§ PROVIDED DATA
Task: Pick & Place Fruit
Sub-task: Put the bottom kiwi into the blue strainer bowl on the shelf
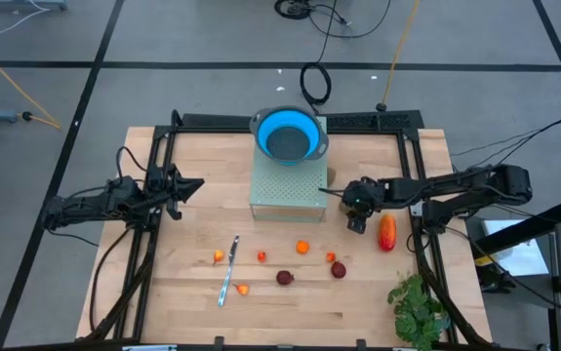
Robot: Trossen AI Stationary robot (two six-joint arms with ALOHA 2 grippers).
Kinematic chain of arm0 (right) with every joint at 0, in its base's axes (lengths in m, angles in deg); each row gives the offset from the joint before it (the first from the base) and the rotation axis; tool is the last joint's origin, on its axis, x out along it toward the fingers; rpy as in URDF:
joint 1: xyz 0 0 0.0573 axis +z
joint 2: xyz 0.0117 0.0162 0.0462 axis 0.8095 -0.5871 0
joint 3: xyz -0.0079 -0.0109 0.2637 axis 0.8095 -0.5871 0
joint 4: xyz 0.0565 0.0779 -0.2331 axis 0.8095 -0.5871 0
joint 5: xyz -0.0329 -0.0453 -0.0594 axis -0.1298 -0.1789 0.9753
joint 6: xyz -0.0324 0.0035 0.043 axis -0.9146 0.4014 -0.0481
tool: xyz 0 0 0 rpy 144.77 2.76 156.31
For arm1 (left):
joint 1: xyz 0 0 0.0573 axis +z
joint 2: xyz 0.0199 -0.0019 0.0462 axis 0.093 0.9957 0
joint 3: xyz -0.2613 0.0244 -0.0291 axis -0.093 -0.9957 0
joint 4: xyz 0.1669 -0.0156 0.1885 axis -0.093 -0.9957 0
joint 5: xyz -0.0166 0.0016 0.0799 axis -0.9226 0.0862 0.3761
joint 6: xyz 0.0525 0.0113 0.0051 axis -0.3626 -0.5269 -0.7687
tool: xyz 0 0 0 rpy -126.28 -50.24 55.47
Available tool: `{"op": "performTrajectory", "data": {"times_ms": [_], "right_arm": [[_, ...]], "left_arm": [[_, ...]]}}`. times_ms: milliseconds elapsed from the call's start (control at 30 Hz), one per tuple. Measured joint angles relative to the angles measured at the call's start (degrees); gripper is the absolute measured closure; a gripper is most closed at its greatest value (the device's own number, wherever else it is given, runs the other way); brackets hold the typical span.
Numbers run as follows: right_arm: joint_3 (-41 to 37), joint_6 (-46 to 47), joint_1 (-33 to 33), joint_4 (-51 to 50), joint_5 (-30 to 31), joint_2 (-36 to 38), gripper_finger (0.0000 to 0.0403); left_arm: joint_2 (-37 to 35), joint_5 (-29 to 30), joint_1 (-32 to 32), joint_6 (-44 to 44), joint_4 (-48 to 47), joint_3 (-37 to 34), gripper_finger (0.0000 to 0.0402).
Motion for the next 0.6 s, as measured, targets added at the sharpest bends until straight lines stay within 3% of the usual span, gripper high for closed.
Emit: {"op": "performTrajectory", "data": {"times_ms": [233,600], "right_arm": [[0.0,0.0,0.0,-1.3,0.0,6.1,0.0194],[5.3,0.0,0.0,-13.1,0.0,19.8,0.0196]], "left_arm": [[0.0,0.0,0.0,0.0,0.0,0.0,0.0392],[0.0,0.0,0.0,0.0,0.1,0.0,0.0392]]}}
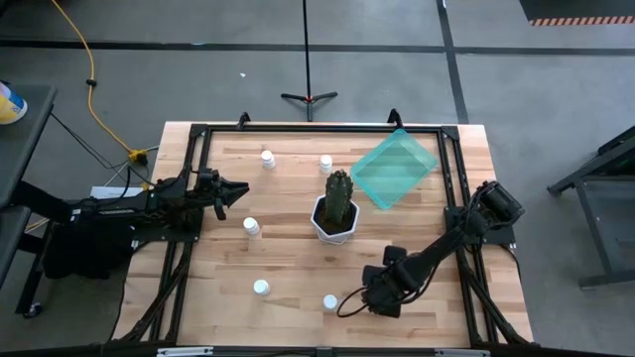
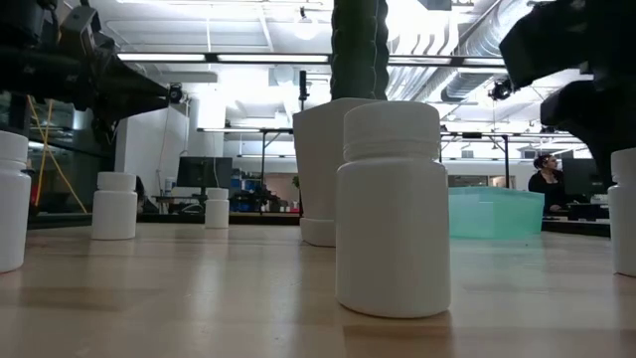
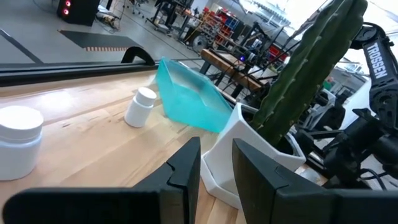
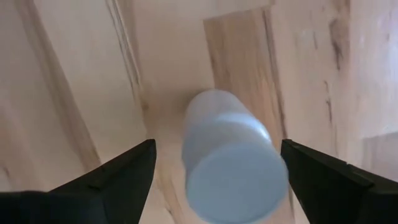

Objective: Pick and place pill bottles into a basket
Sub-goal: Put the white medicine bottle into the blue bin

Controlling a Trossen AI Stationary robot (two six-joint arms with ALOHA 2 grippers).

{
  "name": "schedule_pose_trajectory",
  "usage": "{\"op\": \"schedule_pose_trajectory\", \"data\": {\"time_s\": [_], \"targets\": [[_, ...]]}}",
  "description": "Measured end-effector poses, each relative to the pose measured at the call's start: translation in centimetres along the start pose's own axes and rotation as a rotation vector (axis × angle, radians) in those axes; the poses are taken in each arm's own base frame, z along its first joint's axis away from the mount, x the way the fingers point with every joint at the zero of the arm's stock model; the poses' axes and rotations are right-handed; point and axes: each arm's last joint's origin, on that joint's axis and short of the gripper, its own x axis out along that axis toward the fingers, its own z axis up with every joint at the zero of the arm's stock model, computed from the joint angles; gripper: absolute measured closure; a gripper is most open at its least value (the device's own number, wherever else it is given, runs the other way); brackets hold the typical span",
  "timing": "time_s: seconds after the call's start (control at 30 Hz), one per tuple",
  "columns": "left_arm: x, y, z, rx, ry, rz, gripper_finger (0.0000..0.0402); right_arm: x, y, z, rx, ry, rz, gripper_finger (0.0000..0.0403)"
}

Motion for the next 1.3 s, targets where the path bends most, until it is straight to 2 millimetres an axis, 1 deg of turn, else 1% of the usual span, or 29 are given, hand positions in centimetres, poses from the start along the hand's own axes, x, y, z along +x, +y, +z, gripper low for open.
{"op": "schedule_pose_trajectory", "data": {"time_s": [0.4, 0.9, 1.1, 1.3], "targets": [[0.00, 0.04, -0.07, 0.002, 0.006, 0.004, 0.0275, 0.00, 0.12, 0.17, 0.002, -0.026, 0.005, 0.0073], [0.00, 0.04, -0.06, 0.002, 0.005, 0.004, 0.0275, -0.01, 0.15, 0.26, 0.004, -0.044, 0.000, 0.0175], [0.00, 0.04, -0.06, 0.001, 0.005, 0.004, 0.0275, 0.00, 0.13, 0.24, -0.016, -0.040, 0.000, 0.0205], [0.00, 0.03, -0.05, 0.001, 0.004, 0.004, 0.0275, -0.01, 0.07, 0.09, -0.017, -0.011, 0.005, 0.0226]]}}
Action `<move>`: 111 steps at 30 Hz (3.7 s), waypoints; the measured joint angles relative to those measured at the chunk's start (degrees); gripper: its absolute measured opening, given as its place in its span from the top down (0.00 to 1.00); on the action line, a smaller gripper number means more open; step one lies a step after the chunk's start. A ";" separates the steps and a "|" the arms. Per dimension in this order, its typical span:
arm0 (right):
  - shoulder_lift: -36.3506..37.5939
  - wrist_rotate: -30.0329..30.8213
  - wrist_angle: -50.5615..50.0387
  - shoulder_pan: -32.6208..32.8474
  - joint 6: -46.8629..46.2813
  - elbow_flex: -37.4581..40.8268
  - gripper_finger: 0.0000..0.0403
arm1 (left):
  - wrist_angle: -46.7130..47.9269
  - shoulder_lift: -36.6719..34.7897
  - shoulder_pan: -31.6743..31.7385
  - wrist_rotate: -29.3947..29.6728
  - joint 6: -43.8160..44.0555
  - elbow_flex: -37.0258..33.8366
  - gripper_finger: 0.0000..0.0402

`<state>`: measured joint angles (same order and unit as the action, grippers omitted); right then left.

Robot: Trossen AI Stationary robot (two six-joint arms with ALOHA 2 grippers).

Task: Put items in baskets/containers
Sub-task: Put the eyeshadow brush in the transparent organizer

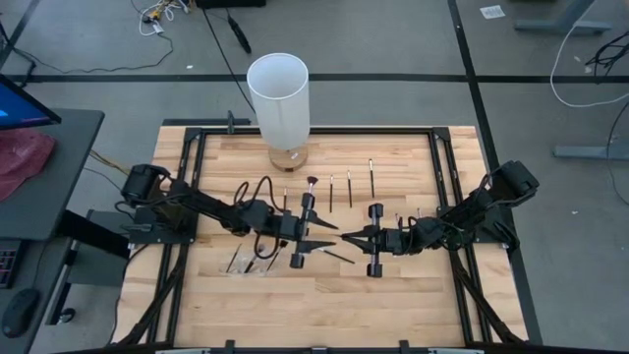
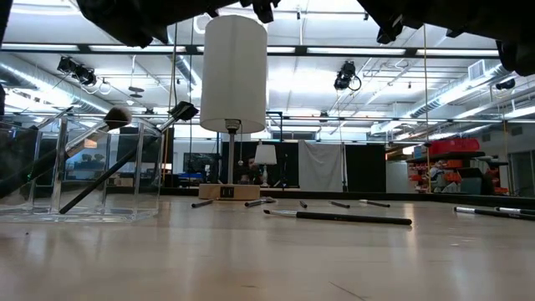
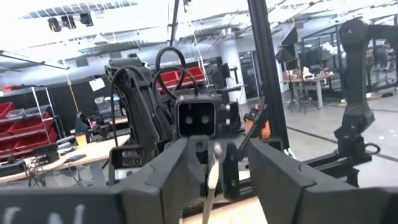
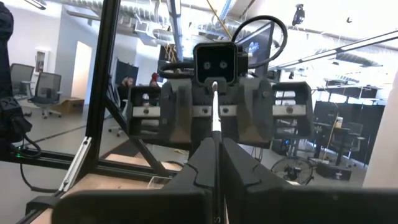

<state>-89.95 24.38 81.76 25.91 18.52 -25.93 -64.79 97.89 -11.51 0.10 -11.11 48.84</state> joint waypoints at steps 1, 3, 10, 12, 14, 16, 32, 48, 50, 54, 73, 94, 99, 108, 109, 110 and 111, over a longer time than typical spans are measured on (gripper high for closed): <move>0.00 0.00 -0.01 0.00 0.00 -0.03 0.98 | 0.24 0.08 0.00 0.01 -0.02 -0.03 0.61; 0.00 0.00 -0.02 0.00 0.02 -0.34 0.98 | -0.28 0.33 0.00 0.02 -0.02 -0.01 0.66; 0.00 -0.02 -0.28 0.00 0.62 -0.81 0.98 | -0.77 0.68 0.00 0.02 -0.05 -0.03 0.77; 0.00 -0.02 -0.38 0.00 0.59 -0.81 0.98 | -0.97 0.68 0.00 0.02 -0.04 -0.03 0.79; 0.00 -0.02 -0.39 0.00 0.59 -0.81 0.98 | -1.03 0.68 0.00 0.00 -0.04 -0.03 0.82; 0.00 -0.02 -0.42 0.00 0.57 -0.81 0.98 | -1.01 0.68 0.00 0.00 -0.04 -0.03 0.85; 0.92 10.02 -3.98 1.88 2.05 -0.90 0.86 | 6.45 -1.67 -0.65 0.07 -0.25 -0.07 0.98; 5.73 36.11 -10.34 9.50 6.77 -0.90 0.68 | 71.74 -32.24 -11.69 12.58 10.70 6.43 0.98; 5.73 36.01 -12.22 9.15 4.59 -0.90 0.68 | 83.35 -33.28 -14.40 14.74 15.79 10.50 0.98; 5.73 34.28 -13.83 8.24 1.90 -0.87 0.68 | 101.05 -33.18 -19.34 18.16 24.69 17.41 0.98; 5.73 30.01 -15.35 7.02 1.36 -0.87 0.68 | 120.68 -33.07 -29.64 25.51 46.53 18.25 0.98; 5.70 29.97 -17.92 7.02 -0.28 -0.83 0.68 | 107.95 -42.44 -29.62 24.46 61.19 -3.74 0.98; 5.68 29.97 -17.90 7.02 -1.17 -0.83 0.68 | 108.01 -45.72 -29.62 23.62 66.29 -9.00 0.98; 5.70 29.97 -17.75 6.69 -1.38 -0.83 0.68 | 106.57 -46.29 -29.55 23.43 70.54 -14.14 0.95; 5.70 29.94 -17.75 6.55 -1.38 -0.83 0.68 | 106.39 -46.31 -29.55 23.43 70.55 -14.31 0.93; 5.69 29.94 -17.75 6.43 -1.62 -0.83 0.68 | 106.34 -46.30 -29.54 23.47 70.57 -14.40 0.92; 5.68 29.94 -17.75 6.34 -1.59 -0.83 0.68 | 106.37 -46.29 -29.53 23.48 70.55 -14.41 0.91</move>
<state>-84.27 54.33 64.01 32.25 16.93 -26.76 41.58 51.59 -41.04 23.58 59.44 34.44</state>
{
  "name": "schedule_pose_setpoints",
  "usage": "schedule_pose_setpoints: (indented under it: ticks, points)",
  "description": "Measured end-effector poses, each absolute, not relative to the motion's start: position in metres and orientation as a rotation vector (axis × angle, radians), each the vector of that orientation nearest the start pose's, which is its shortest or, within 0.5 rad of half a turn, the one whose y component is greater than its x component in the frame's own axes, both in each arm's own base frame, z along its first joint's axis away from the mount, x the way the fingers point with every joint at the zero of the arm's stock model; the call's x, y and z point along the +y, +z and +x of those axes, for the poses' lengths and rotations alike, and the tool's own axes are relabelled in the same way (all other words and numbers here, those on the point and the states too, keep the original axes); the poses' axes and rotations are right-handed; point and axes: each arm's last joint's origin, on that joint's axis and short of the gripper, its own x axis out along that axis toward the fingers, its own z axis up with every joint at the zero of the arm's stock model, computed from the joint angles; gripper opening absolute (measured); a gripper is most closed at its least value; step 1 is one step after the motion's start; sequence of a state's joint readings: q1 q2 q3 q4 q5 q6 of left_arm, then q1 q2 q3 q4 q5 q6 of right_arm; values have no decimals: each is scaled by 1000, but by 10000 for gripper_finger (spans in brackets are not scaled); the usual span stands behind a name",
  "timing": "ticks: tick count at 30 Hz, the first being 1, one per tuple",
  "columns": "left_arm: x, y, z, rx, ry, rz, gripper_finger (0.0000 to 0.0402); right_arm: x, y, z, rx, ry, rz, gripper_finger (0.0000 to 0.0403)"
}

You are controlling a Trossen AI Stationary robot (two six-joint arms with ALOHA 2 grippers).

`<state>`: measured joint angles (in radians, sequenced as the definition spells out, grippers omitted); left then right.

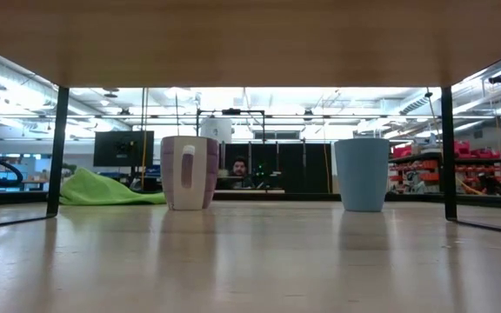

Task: Stack small to large cups/mugs on shelf
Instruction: Put the red mug on the shelf

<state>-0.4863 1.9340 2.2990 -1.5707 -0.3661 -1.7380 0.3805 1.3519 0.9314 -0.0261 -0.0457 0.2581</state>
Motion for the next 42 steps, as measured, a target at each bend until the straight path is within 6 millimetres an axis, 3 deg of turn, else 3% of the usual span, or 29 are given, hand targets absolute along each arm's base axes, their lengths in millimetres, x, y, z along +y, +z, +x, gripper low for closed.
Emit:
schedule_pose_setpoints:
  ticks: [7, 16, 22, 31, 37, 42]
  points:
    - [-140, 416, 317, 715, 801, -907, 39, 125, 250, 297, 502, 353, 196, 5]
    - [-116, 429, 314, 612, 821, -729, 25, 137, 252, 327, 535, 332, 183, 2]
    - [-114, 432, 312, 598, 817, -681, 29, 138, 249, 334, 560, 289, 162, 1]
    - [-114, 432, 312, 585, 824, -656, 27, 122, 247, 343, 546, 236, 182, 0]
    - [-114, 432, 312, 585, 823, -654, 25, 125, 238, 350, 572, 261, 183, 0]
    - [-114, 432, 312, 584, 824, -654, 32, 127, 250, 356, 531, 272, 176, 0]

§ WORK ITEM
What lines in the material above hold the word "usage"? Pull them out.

§ SOLUTION TO THIS PROBLEM
  "usage": "{\"op\": \"schedule_pose_trajectory\", \"data\": {\"time_s\": [_], \"targets\": [[_, ...]]}}",
  "usage": "schedule_pose_setpoints: (indented under it: ticks, points)",

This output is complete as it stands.